Another part of "the mix" as my psychiatrist was later to refer to it, was that I hadn't gone to the pharmacy to pick up my weekly mediset, and had been keeping up with all of my regular medications - having extras of at home - except my antidepressant. I think I kept reaching for the Geodon (a mood stabilizer) to make up for the lack of antidepressant.
Whatever the reasons, I was barely able to call for help. My psychiatrist got two other people on the phone to help evaluate the degree of my sedation, concerned, as he said later, that I would stop breathing.
It was determined that I was in trouble, but probably not in immediate life-threatening danger, but a crisis team was sent to my apartment to evaluate my situation and level of disorganization to prevent my doing it again. Even when I am not drinking, I have cognition and memory problems. That's why I need some of my medicines. They - the crisis team wanted to see my medisets, to make sure they were correct and not within too-easy reach. They wanted to make sure I had food here, that my cat was being taken care of, and that I was not in danger of purposeful self-harm.

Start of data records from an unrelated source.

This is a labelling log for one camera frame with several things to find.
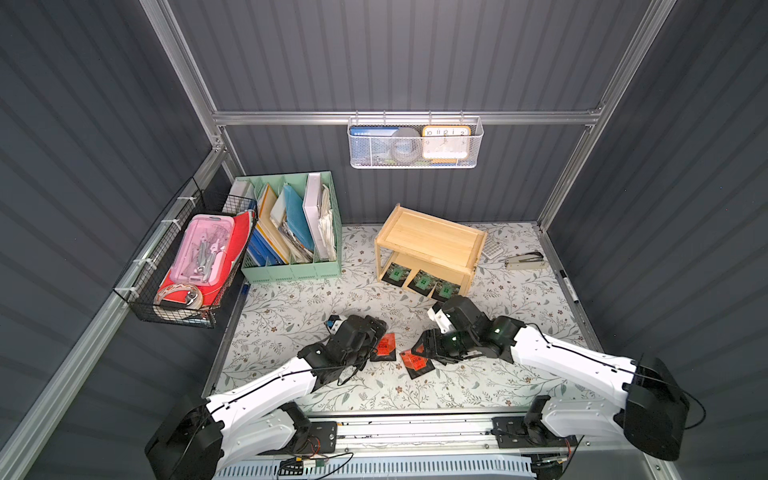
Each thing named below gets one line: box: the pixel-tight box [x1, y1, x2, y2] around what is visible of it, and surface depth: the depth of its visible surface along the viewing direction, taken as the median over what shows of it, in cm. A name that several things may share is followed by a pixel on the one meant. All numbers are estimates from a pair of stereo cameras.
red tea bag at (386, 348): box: [370, 332, 397, 362], surface depth 90 cm
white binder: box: [303, 172, 329, 261], surface depth 96 cm
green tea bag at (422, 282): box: [407, 269, 438, 297], surface depth 102 cm
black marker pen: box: [559, 269, 579, 303], surface depth 107 cm
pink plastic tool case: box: [170, 214, 235, 287], surface depth 74 cm
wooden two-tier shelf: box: [374, 203, 488, 299], surface depth 91 cm
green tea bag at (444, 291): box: [431, 282, 461, 301], surface depth 101 cm
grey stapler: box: [504, 251, 548, 270], surface depth 110 cm
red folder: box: [163, 288, 193, 303], surface depth 68 cm
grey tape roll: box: [390, 127, 423, 163], surface depth 89 cm
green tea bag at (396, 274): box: [381, 262, 412, 287], surface depth 104 cm
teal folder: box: [283, 184, 315, 253], surface depth 96 cm
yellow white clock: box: [421, 125, 472, 160], surface depth 90 cm
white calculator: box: [482, 238, 504, 259], surface depth 114 cm
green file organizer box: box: [225, 171, 342, 284], surface depth 98 cm
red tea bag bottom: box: [400, 349, 436, 380], surface depth 86 cm

It was all very scary, and humiliating. I wasn't allowed to take anything temporarily, to minimize risk until the problem was evaluated, and to detox, so I was in withdrawal from everything. I was very sick and my pupils still very dilated for more than a day.
I was scared to restart my medicines since, and have stopped alcohol completely, to everyone's relief but mine. I think I was drinking a lot more than I realized, although it has been decided that it was the Geodon overdose that was the cause of danger. I have no desire to drink (out of fear and association with the after-feeling of being poisoned), but I am am going through physical withdrawal, even to the point of having "the shakes." (Seizure risk is increased with that kind of withdrawal which matters with me since I have a seizure history.)
I have to strictly regiment every little thing I do to reestablish "normal" habits - (the correctly-dosed medicine is definite relief) - and I'm am having trouble being patient with myself being so slow to accomplish simple daily things - which is exacerbated by the feeling of exposure by the crisis team investigation although I understand it and am grateful for the concern.